> [TRY IT] Apart from the pictures, every line below needs to be reproduced verbatim.

> [DATASET SECTION]
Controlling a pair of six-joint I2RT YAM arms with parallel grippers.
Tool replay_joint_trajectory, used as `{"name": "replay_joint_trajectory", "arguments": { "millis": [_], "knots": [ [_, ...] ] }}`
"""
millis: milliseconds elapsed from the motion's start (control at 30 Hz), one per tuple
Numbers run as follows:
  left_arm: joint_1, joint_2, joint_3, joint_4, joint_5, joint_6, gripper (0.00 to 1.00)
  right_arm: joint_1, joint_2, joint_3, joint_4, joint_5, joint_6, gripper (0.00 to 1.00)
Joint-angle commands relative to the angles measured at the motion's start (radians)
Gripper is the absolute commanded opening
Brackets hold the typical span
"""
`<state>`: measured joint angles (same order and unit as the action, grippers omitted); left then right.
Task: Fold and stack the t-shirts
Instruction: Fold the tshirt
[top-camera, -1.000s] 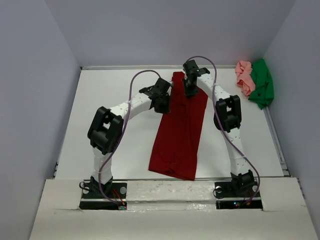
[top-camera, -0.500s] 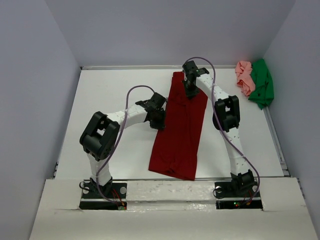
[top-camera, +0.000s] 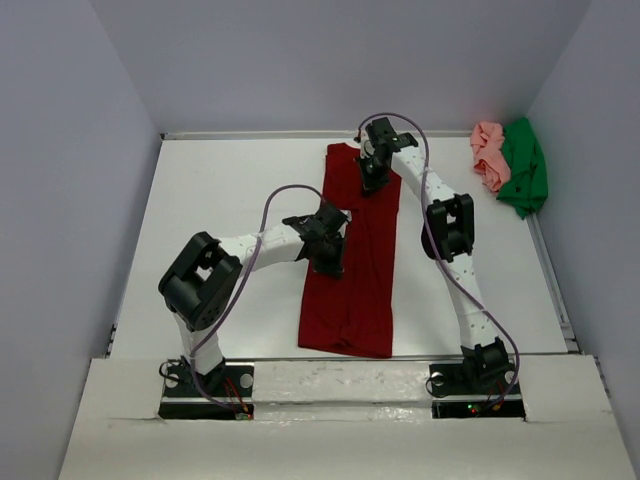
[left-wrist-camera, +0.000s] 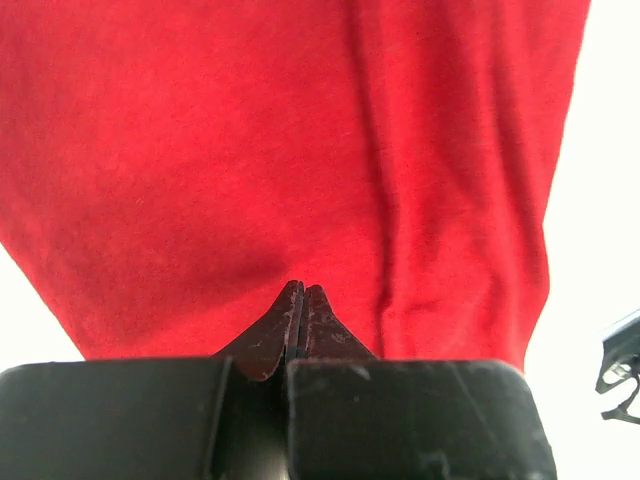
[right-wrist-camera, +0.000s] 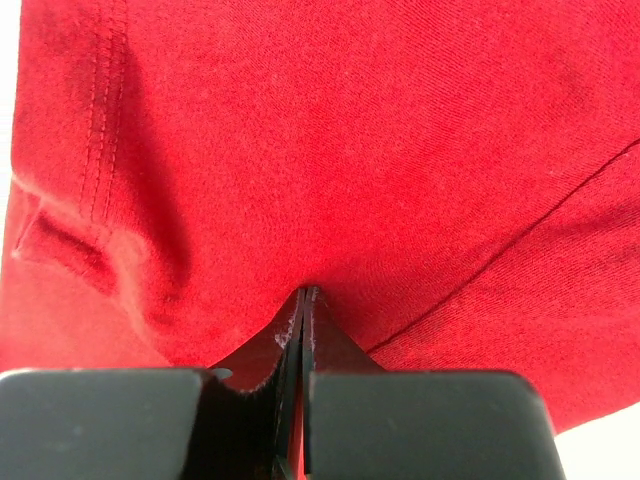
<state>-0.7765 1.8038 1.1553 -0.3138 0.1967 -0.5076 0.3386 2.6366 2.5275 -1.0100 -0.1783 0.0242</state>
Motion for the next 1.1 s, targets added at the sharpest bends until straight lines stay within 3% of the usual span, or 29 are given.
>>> {"name": "replay_joint_trajectory", "arguments": {
  "millis": [0,233,400,600,833,967,1067],
  "knots": [
    [-0.007,-0.087,-0.003,-0.007,-0.005,-0.014,0.0,0.027,0.017,0.037,0.051,-0.141,-0.012,0.0],
    [-0.01,-0.103,-0.038,-0.002,-0.003,-0.029,0.0,0.027,0.013,0.08,0.122,-0.242,-0.049,0.0],
    [-0.017,-0.123,-0.046,-0.016,-0.016,-0.039,0.0,0.027,0.017,0.126,0.151,-0.23,-0.061,0.0],
    [-0.018,-0.167,-0.028,-0.025,-0.081,-0.011,0.0,0.072,-0.225,-0.108,0.29,0.02,-0.09,0.0],
    [-0.017,-0.049,0.237,-0.074,-0.186,0.127,0.0,0.082,-0.447,-0.165,0.151,0.372,0.032,0.0],
    [0.002,0.075,0.395,-0.102,-0.058,0.204,0.0,0.082,-0.632,-0.333,0.076,0.46,0.13,0.0],
    [0.003,0.118,0.422,-0.073,0.036,0.204,0.0,0.082,-0.8,-0.516,0.08,0.471,0.161,0.0]
  ]
}}
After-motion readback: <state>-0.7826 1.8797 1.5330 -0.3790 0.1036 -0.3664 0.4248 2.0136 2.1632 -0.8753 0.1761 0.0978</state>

> [TASK RESULT]
Controlling a pair of six-joint I2RT YAM arms with parallel grippers.
Tool replay_joint_trajectory, used as `{"name": "replay_joint_trajectory", "arguments": { "millis": [_], "knots": [ [_, ...] ] }}`
"""
millis: milliseconds elapsed from the motion's start (control at 30 Hz), one per tuple
Numbers run as follows:
  left_arm: joint_1, joint_2, joint_3, joint_4, joint_5, joint_6, gripper (0.00 to 1.00)
  right_arm: joint_1, joint_2, joint_3, joint_4, joint_5, joint_6, gripper (0.00 to 1.00)
Joint-angle commands relative to the angles measured at the motion's start (radians)
Gripper is the absolute commanded opening
Brackets hold the typical span
"""
`<state>`: measured joint angles (same order and unit as the action, grippers omitted); left then right.
Task: Fold and stack the t-shirts
Instruction: Fold the tshirt
[top-camera, -1.000s] 
[top-camera, -0.500s] 
[top-camera, +0.000s] 
[left-wrist-camera, +0.000s] 
[right-wrist-camera, +0.000s] 
<state>-0.7765 1.8038 1.1553 -0.3138 0.1967 -0.5076 0.3386 2.6366 2.5275 -1.0100 -0.1783 0.0242</state>
Motion for the next 1.1 s, targets added at the sharpest bends until straight lines stay within 3% of the usual span, or 29 are given.
>>> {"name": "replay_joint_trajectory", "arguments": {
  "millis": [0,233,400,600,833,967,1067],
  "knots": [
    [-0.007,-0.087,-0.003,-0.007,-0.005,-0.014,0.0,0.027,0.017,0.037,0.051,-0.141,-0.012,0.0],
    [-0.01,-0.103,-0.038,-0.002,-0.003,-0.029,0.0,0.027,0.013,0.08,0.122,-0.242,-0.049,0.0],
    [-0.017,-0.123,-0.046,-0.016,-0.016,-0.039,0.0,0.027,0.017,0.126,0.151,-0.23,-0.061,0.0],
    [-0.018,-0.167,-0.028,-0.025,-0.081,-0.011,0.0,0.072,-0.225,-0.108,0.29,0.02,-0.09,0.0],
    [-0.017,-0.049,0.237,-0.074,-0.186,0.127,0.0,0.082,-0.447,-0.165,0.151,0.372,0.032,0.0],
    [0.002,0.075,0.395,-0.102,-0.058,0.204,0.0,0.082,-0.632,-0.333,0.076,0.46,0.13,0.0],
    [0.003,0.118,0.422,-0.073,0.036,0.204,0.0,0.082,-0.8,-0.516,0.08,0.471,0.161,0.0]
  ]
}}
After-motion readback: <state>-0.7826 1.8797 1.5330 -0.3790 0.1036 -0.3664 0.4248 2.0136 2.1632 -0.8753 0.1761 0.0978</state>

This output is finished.